<<<<

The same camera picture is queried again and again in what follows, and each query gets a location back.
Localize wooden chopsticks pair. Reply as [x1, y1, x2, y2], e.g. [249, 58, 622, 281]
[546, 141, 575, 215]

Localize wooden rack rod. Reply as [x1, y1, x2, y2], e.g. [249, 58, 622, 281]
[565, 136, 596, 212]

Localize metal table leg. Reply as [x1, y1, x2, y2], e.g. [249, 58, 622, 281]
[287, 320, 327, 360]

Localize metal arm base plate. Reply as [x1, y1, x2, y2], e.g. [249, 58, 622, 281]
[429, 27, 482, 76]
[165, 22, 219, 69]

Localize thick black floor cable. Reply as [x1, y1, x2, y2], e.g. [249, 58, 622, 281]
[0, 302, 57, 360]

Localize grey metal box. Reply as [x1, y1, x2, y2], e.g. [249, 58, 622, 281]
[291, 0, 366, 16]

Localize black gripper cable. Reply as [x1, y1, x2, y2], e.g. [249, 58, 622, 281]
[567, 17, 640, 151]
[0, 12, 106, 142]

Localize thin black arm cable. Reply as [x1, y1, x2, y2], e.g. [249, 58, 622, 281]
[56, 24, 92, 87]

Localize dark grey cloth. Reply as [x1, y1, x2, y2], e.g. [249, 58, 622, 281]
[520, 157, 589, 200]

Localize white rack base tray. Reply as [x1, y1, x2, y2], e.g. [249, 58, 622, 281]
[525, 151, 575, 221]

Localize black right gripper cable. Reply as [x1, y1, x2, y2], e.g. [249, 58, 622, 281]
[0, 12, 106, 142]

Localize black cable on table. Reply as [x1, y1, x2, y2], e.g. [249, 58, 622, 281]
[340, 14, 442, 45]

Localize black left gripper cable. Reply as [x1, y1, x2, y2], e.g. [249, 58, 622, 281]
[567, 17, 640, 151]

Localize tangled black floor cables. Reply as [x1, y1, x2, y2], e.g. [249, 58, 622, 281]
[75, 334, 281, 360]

>>>>

The full listing is to be copied verbatim.

Your solution:
The same camera picture is queried again and again in what follows, and each query gets a location back.
Localize wooden chopsticks pair. Reply as [x1, y1, x2, y2], e.g. [249, 58, 622, 281]
[546, 141, 575, 215]

Localize wooden rack rod. Reply as [x1, y1, x2, y2], e.g. [249, 58, 622, 281]
[565, 136, 596, 212]

Localize metal table leg. Reply as [x1, y1, x2, y2], e.g. [249, 58, 622, 281]
[287, 320, 327, 360]

Localize metal arm base plate. Reply as [x1, y1, x2, y2], e.g. [249, 58, 622, 281]
[429, 27, 482, 76]
[165, 22, 219, 69]

Localize thick black floor cable. Reply as [x1, y1, x2, y2], e.g. [249, 58, 622, 281]
[0, 302, 57, 360]

Localize grey metal box. Reply as [x1, y1, x2, y2], e.g. [249, 58, 622, 281]
[291, 0, 366, 16]

Localize black gripper cable. Reply as [x1, y1, x2, y2], e.g. [249, 58, 622, 281]
[567, 17, 640, 151]
[0, 12, 106, 142]

Localize thin black arm cable. Reply as [x1, y1, x2, y2], e.g. [249, 58, 622, 281]
[56, 24, 92, 87]

Localize dark grey cloth. Reply as [x1, y1, x2, y2], e.g. [249, 58, 622, 281]
[520, 157, 589, 200]

Localize white rack base tray. Reply as [x1, y1, x2, y2], e.g. [249, 58, 622, 281]
[525, 151, 575, 221]

Localize black right gripper cable. Reply as [x1, y1, x2, y2], e.g. [249, 58, 622, 281]
[0, 12, 106, 142]

Localize black cable on table. Reply as [x1, y1, x2, y2], e.g. [249, 58, 622, 281]
[340, 14, 442, 45]

Localize black left gripper cable. Reply as [x1, y1, x2, y2], e.g. [249, 58, 622, 281]
[567, 17, 640, 151]

Localize tangled black floor cables. Reply as [x1, y1, x2, y2], e.g. [249, 58, 622, 281]
[75, 334, 281, 360]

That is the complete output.